### WORK REQUIRED
Taking the listing below, restate word for word each line from the line with "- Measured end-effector" to the line with "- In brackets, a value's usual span", ends included, and stop there.
==========
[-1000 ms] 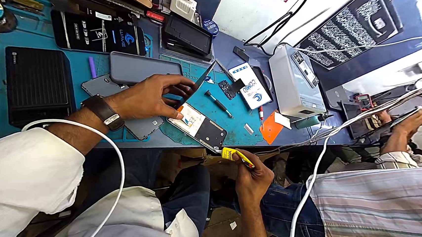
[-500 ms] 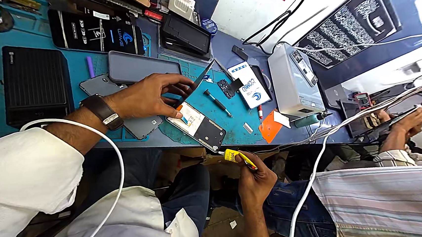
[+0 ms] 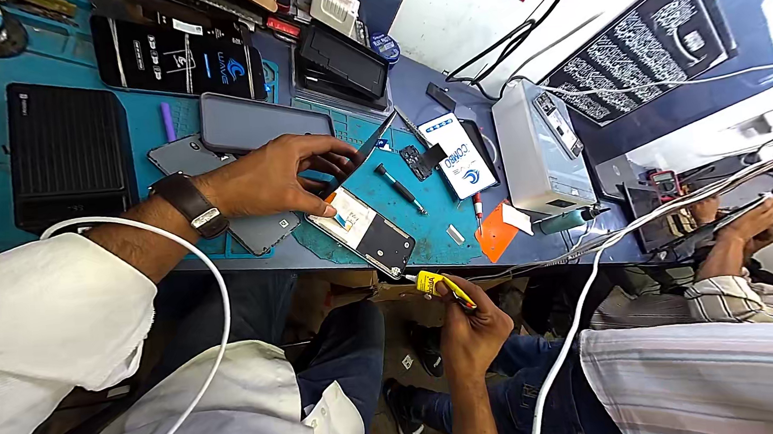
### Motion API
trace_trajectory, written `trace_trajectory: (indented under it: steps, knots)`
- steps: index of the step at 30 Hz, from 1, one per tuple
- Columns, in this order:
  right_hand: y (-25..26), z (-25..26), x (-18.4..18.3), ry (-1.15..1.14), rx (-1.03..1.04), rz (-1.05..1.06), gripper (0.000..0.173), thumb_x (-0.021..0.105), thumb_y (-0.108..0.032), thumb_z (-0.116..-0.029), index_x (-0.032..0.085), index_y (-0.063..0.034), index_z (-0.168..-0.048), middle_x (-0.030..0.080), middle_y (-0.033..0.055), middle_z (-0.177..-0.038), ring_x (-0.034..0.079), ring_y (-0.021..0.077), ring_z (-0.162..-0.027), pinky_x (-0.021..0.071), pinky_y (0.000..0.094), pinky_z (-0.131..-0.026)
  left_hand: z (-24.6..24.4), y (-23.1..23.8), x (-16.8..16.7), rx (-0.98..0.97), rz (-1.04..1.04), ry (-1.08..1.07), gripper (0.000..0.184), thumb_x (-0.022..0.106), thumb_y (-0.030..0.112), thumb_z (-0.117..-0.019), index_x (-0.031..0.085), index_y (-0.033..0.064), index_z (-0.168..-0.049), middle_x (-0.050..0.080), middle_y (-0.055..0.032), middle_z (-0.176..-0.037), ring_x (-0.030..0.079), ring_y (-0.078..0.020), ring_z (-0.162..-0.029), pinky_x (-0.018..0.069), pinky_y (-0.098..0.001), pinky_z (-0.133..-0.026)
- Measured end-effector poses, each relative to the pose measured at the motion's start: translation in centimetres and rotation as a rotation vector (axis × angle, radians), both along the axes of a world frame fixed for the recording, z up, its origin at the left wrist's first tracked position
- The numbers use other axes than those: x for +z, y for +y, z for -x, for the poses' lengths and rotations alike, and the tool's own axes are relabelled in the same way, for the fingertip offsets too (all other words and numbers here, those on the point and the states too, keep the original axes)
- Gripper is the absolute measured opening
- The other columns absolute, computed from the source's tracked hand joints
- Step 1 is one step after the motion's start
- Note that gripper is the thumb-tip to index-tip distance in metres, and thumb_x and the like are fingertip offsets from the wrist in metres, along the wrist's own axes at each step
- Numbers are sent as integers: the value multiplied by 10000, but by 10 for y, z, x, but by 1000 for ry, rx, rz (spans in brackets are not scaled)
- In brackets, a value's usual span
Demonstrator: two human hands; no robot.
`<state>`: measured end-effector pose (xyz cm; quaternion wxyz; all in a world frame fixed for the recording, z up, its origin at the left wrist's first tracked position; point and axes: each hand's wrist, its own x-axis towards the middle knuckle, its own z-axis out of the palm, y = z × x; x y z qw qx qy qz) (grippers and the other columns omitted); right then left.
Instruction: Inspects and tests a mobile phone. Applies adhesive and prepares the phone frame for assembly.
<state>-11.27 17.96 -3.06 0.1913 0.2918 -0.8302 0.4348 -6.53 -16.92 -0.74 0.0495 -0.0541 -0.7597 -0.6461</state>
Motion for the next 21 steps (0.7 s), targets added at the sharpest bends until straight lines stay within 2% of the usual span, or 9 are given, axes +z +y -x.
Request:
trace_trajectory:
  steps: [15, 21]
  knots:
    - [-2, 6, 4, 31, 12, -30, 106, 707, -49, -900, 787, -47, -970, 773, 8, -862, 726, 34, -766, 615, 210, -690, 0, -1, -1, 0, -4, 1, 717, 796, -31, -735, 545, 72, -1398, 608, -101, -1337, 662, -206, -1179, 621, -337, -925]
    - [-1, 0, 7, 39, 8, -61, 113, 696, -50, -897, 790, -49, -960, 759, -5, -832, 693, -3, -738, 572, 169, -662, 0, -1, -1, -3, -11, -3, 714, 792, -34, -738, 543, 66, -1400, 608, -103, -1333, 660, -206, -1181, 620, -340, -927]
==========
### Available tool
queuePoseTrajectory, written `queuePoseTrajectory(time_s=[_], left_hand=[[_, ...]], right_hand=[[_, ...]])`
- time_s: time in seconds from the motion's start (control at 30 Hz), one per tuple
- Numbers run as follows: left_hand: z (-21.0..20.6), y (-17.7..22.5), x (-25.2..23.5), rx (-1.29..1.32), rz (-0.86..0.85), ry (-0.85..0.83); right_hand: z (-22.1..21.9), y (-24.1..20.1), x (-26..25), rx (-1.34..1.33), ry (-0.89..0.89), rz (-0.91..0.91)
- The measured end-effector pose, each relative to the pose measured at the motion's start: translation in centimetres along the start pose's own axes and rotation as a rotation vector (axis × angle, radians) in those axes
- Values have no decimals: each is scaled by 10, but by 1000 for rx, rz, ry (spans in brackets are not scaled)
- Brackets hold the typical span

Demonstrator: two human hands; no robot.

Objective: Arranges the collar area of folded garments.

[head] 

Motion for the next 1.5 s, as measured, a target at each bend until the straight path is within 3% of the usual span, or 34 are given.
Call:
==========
### YOUR RESPONSE
- Measured end-effector poses, each relative to the pose measured at the motion's start: translation in centimetres and rotation as a rotation vector (axis × angle, radians), both along the axes of a world frame fixed for the recording, z up, its origin at the left wrist's first tracked position
- The numbers use other axes than those: x for +z, y for +y, z for -x, for the poses' lengths and rotations alike, and the tool's own axes are relabelled in the same way, for the fingertip offsets too (all other words and numbers here, those on the point and the states too, keep the original axes)
- Gripper is the absolute measured opening
- The other columns absolute, computed from the source's tracked hand joints
- Step 1 is one step after the motion's start
- Note that gripper is the thumb-tip to index-tip distance in metres, and thumb_x and the like are fingertip offsets from the wrist in metres, along the wrist's own axes at each step
- Numbers are sent as integers: the value multiplied by 10000, but by 10 for y, z, x, but by 1000 for ry, rx, rz (spans in brackets are not scaled)
- In brackets, a value's usual span

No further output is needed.